A Medical Device Daily
The Office of Inspector General (OIG) at the Department of Health and Human Services is charged with, among other things, rooting out fraud and abuse of the Medicare dollar, and it recently published its workplan for 2008, saying that it intends to add a few items to its to-do list.
The new items include a series of fairly garden-variety transactions as well as a suspect breed of physician payments.
According to an advisory published by the law firm of Alston & Bird (Atlanta), OIG will “pursue a number of audits and evaluations focusing on Medicare payments to physicians, including instances where the services are provided in institutions with which the physician has a financial relationship.”
This series of audits will include “a look at Medicare Part B payments for diagnostic imaging services provided in hospital emergency departments and a review of financial arrangements where magnetic resonance imaging services are provided and paid for under the Medicare Physician Fee Schedule.”
Alston & Bird said that OIG will look at the extent to which Medicare physicians “reassign their benefits to other entities,” a move spurred by investigations revealing “fraudulent schemes in which physicians obtain identifying information for legitimate physicians and request reassignment [of the patient] on their behalf.”
Physician-owned specialty hospitals will also go under the OIG microscope, as will independent diagnostic testing facilities, which will be examined for “billing patterns in relation to provider and beneficiary profiles.” Another area of interest is “unusually high utilization rates for ultrasound and chiropractic services.” Medicare Part D will also face scrutiny.
According to Alston & Bird, OIG will assess whether CMS has “established adequate controls over the Medicare Part D payment reconciliation process,” and will examine the use of Part D reimbursement for patients in skilled nursing facilities. Prices for drugs dispensed under Medicare Part B will also be reviewed for pricing appropriateness by comparing average sales price to widely-available market prices.
Clinical labs and ambulatory surgical centers can also count on continued review by OIG.
CMS seeking recovery of $4 billion
It’s not often that government can take back what it spent in a previous fiscal cycle, but according to the Centers for Medicare & Medicaid Services, it is prepared to do precisely that.
CMS reported that it expects to recoup as much as $4 billion from providers of Part D services after completing its payment reconciliation for calendar year 2006.
According to an Oct. 5 statement, the agency sees generic drug use as only part of the source of returns.
“The fact that 2006 marked the first time that plans were bidding on the new Part D program and the fact that there are higher levels of generic drug utilization ...than anticipated” led to the lower cost outcomes, CMS said. The announcement states that plans submitted their bids for 2006 the previous year, and at the time, “there was limited information available with respect to the costs.”

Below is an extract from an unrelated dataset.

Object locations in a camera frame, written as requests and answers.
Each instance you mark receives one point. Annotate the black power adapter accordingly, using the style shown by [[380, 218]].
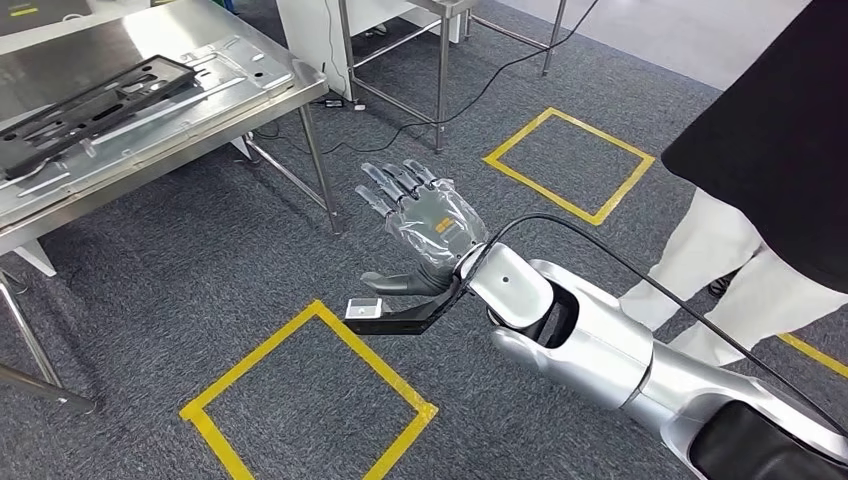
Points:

By law, CMS will pay a portion of any cost overruns falling within 2.5% of the bid amount, but CMS can recoup an unspecified portion of any savings from plans that spend between their bids and 2.5% below their bids. CMS said that “these risk corridors ...reflect the intent not only to mitigate plan risk through additional reinsurance, but also to assure that during the initial years, taxpayers would share more fully in any unanticipated savings.”
CMS also indicates that “the 2007 bid submissions were significantly lower than those submitted in 2006” and that the agency “anticipates that amounts collected from or paid to plans in future years ...will be significantly lower than the reconciliation for the 2006 plan year.” The agency states that premiums for 2008 are expected to be 40% lower than originally expected and that aggregate premiums paid by beneficiaries may be 30% lower for the first decade than originally forecast.
CMS, AHIMA to rework codes
CMS also last week reported that it has contracted with the American Health Information Management Association (AHIMA; Chicago) to conduct a study of the effect of changing out ICD-9 diagnostic codes for a more recent edition, ICD-10. The announcement states that the study will establish “ICD-10’s ability to support more accurate payment for new procedures, efficient claims processing, and improved disease management.”
Acting CMS administrator Kerry Weems said in the statement that while the agency is still mulling over the timing of the change, “our proactive approach should send a signal to hospitals and others stakeholders who use the ICD-9 coding to begin making their own transition plans.”
ICD-9, which came into being almost 30 years ago, contains about 17,000 codes whereas ICD-10 “is a more robust, descriptive code set of approximately 210,000 diagnosis and procedure codes, allowing more room for growth to reflect new diagnoses, procedures, and technology,” CMS says. The statement also points out that “currently, all G-7 countries, except the United States, have adopted the ICD-10 coding system.”